Task requirements = The string "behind" may appear on lines of the entries below; report how many such lines there are, and only that.

(Dataset excerpts)
*** Begin section ***
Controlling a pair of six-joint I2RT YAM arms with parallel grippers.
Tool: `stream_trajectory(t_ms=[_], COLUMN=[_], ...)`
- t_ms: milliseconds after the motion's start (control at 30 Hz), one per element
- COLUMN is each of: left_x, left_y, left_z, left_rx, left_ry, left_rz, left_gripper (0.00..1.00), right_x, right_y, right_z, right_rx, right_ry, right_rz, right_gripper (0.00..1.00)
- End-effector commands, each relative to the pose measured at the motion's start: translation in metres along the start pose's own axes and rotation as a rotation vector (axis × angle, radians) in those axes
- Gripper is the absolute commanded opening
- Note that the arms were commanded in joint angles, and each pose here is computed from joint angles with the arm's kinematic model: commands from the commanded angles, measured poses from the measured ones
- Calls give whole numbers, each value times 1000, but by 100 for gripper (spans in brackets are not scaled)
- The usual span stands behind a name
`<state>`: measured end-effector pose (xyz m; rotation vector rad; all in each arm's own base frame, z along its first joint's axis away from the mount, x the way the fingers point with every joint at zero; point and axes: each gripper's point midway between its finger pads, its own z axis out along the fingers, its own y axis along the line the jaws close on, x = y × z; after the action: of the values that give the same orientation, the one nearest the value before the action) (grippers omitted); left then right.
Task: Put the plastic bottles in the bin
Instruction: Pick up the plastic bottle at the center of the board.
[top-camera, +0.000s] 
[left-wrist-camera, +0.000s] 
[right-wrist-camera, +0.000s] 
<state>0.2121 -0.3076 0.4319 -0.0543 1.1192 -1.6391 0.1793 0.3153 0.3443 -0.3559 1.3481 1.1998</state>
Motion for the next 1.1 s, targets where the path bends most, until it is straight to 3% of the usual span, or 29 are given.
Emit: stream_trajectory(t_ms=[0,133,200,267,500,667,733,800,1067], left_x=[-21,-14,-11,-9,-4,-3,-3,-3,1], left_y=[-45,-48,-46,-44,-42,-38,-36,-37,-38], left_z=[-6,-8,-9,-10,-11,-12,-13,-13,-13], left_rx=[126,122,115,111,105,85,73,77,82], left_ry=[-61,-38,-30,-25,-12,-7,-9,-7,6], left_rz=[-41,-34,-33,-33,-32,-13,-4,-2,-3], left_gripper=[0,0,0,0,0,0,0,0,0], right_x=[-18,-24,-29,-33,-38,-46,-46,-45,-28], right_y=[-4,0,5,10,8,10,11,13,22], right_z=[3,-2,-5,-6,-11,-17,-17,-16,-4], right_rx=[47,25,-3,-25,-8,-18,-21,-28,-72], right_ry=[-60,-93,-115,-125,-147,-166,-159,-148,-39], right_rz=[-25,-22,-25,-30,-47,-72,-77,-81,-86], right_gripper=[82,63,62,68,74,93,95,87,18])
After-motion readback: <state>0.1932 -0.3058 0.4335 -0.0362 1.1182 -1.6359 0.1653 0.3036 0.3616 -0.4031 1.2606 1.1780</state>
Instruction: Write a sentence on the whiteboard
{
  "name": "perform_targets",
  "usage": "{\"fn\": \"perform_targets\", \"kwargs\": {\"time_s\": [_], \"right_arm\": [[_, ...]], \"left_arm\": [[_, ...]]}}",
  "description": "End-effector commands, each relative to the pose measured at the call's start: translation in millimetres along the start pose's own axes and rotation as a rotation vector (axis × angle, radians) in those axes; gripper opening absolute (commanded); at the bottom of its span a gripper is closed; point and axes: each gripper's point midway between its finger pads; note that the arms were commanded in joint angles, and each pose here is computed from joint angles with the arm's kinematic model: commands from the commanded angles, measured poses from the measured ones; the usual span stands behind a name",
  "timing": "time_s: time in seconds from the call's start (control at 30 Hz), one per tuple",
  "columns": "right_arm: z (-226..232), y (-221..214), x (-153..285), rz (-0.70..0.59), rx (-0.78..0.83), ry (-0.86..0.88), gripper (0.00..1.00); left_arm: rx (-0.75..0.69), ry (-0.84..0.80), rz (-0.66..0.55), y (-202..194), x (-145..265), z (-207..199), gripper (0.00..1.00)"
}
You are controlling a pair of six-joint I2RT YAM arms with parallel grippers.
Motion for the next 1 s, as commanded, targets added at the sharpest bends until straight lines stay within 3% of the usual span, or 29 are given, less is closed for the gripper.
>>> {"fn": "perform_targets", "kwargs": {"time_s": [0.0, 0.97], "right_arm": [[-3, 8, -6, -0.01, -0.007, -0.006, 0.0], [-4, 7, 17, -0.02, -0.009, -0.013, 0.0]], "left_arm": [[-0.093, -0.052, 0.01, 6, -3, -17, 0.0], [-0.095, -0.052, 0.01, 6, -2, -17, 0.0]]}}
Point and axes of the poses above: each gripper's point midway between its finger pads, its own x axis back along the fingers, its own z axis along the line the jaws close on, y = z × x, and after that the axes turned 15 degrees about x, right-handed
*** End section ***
Exercise response = 2